Wednesday, December 9, 2015

3 Ways a CPI Calculator Helps Retail Stores

CPI_calcTo ensure the continuous success of their business, retail store owners should take time to learn and practice certain calculations commonly used by economists. Retailing math is more than preparing financial reports and estimating cash flow requirements; it also consists of understanding economic indicators such as the consumer price index, or CPI.

The CPI is a statistical calculation that serves as a method to measure how prices of consumer goods change over time. Naturally, the prices are set by several market factors, but when economists conduct surveys and compile the data that makes up the CPI, a certain picture begins to emerge as to how inflation may be affecting the pockets of consumers.

In the United States, the Bureau of Labor Statistics is the federal entity tasked with producing and reporting the CPI survey. To a certain extent, the U.S. CPI survey measures more than just inflation; it provides a somewhat comprehensive index to compare the cost of living index over time. The CPI survey is a massive statistical undertaking; its market basket of goods includes 200 categories and thousands of items along with variations.

To reach a sample size that is scientifically sound for the CPI, data collectors either call or visit thousands of retail stores across several metropolitan areas. There are various CPI versions; the most widely used are the nationwide and regional measurements. The establishments are surveyed in complete confidentiality, and several economic variables are applied. The goods surveyed range from automobiles to meals at Chinese restaurants, and the price data includes sales taxes where applicable.

It is important to note that there are some bias factors that often cause the inflation figures to be overstated; these factors include: substitutions made by consumers due to quality, novelty or affordability issues, and consumer trends such as shifting to warehouse stores or outlets.

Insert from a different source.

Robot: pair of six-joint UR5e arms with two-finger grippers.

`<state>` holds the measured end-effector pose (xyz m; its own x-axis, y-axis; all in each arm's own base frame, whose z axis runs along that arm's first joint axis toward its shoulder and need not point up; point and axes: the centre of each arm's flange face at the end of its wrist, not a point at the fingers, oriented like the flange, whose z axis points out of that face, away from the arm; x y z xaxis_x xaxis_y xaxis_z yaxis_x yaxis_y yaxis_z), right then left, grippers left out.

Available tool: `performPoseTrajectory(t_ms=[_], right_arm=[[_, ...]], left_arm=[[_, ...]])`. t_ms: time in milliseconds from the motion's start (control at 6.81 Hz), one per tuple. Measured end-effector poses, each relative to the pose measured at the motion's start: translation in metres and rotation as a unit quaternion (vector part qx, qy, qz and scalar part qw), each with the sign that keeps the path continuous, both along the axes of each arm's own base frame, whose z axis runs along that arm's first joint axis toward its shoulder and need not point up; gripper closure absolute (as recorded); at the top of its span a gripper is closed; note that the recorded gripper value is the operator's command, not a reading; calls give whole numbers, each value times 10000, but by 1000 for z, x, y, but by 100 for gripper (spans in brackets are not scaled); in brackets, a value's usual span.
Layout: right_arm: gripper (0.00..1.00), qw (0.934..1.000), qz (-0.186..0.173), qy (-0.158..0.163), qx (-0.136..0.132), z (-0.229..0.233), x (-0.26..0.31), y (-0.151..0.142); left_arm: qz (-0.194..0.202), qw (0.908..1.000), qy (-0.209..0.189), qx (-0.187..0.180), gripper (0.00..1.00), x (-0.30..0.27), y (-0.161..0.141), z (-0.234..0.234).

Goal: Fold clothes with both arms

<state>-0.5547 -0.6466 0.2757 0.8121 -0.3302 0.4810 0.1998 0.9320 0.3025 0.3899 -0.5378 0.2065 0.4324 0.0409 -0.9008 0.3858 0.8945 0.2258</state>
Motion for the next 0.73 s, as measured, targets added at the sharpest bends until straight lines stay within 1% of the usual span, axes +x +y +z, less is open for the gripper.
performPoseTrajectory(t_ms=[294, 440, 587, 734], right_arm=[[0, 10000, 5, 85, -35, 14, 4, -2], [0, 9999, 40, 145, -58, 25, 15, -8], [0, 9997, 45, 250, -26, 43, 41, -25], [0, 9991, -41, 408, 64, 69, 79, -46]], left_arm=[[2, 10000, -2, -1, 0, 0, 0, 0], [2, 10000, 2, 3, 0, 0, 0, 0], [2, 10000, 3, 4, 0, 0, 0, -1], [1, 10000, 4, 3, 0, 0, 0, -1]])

There are also seasonally adjusted CPI reports that take into account cyclical economic factors such as the holiday shopping season.

How Retail Store Owners Can Use the CPI

There are three major uses of the CPI at the retail store level: to get market intelligence, to calculate the value of real money, and to set prices applying a retail markup or markdown methodology.

1 – Market Intelligence

Although various economists disagree on whether the CPI can be taken at face value insofar as estimating inflation, investors often turn to this measurement for the purpose of getting information related to the strength of the economy and its potential for growth. For retail store owners, the CPI offers more than just inflation data; it also reports on consumer behavior, which does not always conform to inflation. To this effect, a butcher shop that sells both filet mignon and T-bone steak should be alert to a CPI calculation of one percent for the former and of nine percent of the latter; this could reflect a shift in consumer preference for T-bone steak and disinterest for filet mignon.

2 – Real Value of Money

Retail store owners need to be realistic about the economic situations of their customers, and one way to do this is by estimating the real value of money. The prices of goods sitting on store shelves do not always represent their true value. For example, $100 worth of filet mignon in the year 2000 is not the same as 2015. Using the online CPI calculator provided by the Bureau of Labor Statistics, it is easy to see that the changes in consumer goods prices since the early 21st century have diminished the purchasing power of $100 over the years. In 2015, shoppers would have to pay $138 for the same amount of filet mignon they used to purchase in the year 2000.

3 – Setting Retail Prices

It is generally easy for retailers to figure out sales prices once they have committed to a markdown or markup rate that reflects their profit or loss objectives. With CPI data, business owners can check whether their goals are realistic. If the markup exceeds the inflation rate, shoppers may feel that prices are too high; if the inflation rate for an item has been low for more than a quarter, a retailer may wish to sell at markdown in order to move items taking up space on the shelves and in the stockroom.